On the derivative of the Minkowski question-mark function

TL;DR

This paper investigates the derivative of the Minkowski question-mark function, establishing bounds on the partial sums of continued fraction coefficients that determine whether the derivative is zero or infinite.

Contribution

It provides non-improvable estimates for the partial sums of continued fraction coefficients related to the derivative's behavior, complementing previous results on the derivative being infinite.

Findings

Established bounds for the sum of continued fraction coefficients when the derivative is zero.

Extended understanding of the relationship between continued fractions and the derivative of the question-mark function.

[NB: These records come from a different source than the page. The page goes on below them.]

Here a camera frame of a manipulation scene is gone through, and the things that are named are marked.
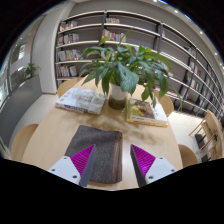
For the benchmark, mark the grey low counter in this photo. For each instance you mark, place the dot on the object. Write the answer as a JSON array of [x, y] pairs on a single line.
[[16, 106]]

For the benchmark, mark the yellow picture book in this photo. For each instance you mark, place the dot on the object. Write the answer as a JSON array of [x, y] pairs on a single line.
[[145, 111]]

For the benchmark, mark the light wooden round-back chair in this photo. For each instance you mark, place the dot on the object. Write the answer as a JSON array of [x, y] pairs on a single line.
[[21, 140], [188, 156], [65, 86], [166, 103]]

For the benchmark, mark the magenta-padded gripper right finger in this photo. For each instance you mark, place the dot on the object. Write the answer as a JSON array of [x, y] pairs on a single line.
[[158, 168]]

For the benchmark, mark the green potted plant white pot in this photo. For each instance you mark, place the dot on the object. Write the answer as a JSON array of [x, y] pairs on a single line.
[[128, 71]]

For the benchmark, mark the dark metal bookshelf unit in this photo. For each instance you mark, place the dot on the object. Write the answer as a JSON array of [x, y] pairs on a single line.
[[76, 36]]

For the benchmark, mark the large white book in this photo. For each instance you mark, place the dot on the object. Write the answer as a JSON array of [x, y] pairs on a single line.
[[80, 100]]

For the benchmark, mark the round ceiling lights group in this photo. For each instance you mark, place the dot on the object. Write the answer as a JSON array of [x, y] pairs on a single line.
[[201, 32]]

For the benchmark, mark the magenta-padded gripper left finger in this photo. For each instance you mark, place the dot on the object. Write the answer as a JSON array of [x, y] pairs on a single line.
[[66, 168]]

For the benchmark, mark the small green floor plant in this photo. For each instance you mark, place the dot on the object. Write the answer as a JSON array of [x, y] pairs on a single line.
[[30, 70]]

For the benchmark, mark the zigzag striped brown towel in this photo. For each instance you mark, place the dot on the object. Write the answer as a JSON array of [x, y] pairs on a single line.
[[105, 150]]

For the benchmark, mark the wooden slatted chairs group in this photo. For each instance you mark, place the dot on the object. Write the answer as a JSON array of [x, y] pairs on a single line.
[[211, 133]]

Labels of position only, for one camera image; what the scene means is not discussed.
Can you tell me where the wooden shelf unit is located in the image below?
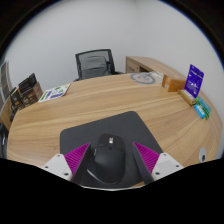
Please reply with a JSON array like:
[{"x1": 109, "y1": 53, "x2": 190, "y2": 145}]
[{"x1": 0, "y1": 59, "x2": 13, "y2": 101}]

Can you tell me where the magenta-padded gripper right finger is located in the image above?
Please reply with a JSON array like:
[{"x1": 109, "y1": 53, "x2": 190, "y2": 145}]
[{"x1": 132, "y1": 142, "x2": 185, "y2": 185}]

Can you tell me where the black mesh office chair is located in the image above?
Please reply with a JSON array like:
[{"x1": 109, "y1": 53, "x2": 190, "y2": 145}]
[{"x1": 74, "y1": 48, "x2": 123, "y2": 82}]

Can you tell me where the small brown cardboard box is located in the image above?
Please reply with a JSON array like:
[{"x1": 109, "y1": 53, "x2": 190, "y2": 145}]
[{"x1": 9, "y1": 87, "x2": 24, "y2": 113}]

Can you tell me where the wide brown cardboard box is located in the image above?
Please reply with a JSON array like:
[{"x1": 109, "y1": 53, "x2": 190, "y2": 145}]
[{"x1": 19, "y1": 82, "x2": 44, "y2": 108}]

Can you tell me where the dark grey mouse pad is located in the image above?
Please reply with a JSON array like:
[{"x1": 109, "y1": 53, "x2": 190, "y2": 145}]
[{"x1": 59, "y1": 110, "x2": 164, "y2": 189}]

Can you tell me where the purple card package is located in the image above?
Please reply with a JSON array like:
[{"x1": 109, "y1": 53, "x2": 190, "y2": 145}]
[{"x1": 183, "y1": 64, "x2": 205, "y2": 99}]

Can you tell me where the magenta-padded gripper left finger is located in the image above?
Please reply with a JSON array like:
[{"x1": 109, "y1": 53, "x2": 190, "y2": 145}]
[{"x1": 41, "y1": 142, "x2": 92, "y2": 185}]

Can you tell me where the dark open cardboard box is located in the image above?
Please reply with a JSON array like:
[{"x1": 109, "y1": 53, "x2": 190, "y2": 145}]
[{"x1": 17, "y1": 72, "x2": 38, "y2": 94}]

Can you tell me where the white printed paper sheet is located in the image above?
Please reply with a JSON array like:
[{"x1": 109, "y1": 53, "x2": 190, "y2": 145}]
[{"x1": 37, "y1": 83, "x2": 72, "y2": 103}]

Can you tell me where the small orange box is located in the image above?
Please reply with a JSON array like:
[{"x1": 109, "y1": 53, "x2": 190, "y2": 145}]
[{"x1": 161, "y1": 74, "x2": 187, "y2": 93}]

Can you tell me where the round clear disc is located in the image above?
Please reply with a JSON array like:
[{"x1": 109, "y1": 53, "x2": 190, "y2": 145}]
[{"x1": 129, "y1": 72, "x2": 157, "y2": 85}]

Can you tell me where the green and blue pack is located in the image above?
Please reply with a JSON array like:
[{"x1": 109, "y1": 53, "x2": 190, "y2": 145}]
[{"x1": 193, "y1": 96, "x2": 212, "y2": 120}]

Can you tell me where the wooden side cabinet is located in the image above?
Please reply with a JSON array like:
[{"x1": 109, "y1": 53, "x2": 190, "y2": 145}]
[{"x1": 125, "y1": 55, "x2": 188, "y2": 81}]

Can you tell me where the black computer mouse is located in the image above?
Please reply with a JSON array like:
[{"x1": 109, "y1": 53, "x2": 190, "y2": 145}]
[{"x1": 87, "y1": 133, "x2": 127, "y2": 185}]

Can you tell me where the black leather office chair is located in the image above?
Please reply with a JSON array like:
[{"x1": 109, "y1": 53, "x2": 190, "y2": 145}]
[{"x1": 0, "y1": 123, "x2": 9, "y2": 159}]

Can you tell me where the small white round cap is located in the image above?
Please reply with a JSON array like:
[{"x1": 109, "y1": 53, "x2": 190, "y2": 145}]
[{"x1": 198, "y1": 147, "x2": 208, "y2": 163}]

Provided non-improvable estimates for the dual problem to previous work.

Abstract

The Minkowski question-mark function $?(x)$ is a continuous strictly increasing function defined on $[0,1]$ interval. It is well known fact that the derivative of this function, if exists, can take only two values: $0$ and $+\infty$. It is also known that the value of the derivative $?'(x)$ at the point $x=[0;a_1,a_2,\ldots,a_t,\ldots]$ is connected with the limit behavior of the arithmetic mean $(a_1+a_2+\ldots+a_t)/t$. Particularly, N. Moshchevitin and A. Dushistova showed that if $a_1+a_2+\ldots+a_t<\kappa_1 t$, where $\kappa_1 = 2\log\bigl({\frac{1+\sqrt{5}}{2}}\bigr)/\log{2}= 1.3884\ldots$, then $?'(x)=+\infty$. They also proved that the constant $\kappa_1$ is non-improvable. We consider a dual problem: how small can be the quantity $a_1+a_2+\ldots+a_t-\kappa_1 t$ if $?'(x)=0$? We obtain the non-improvable estimates of this quantity.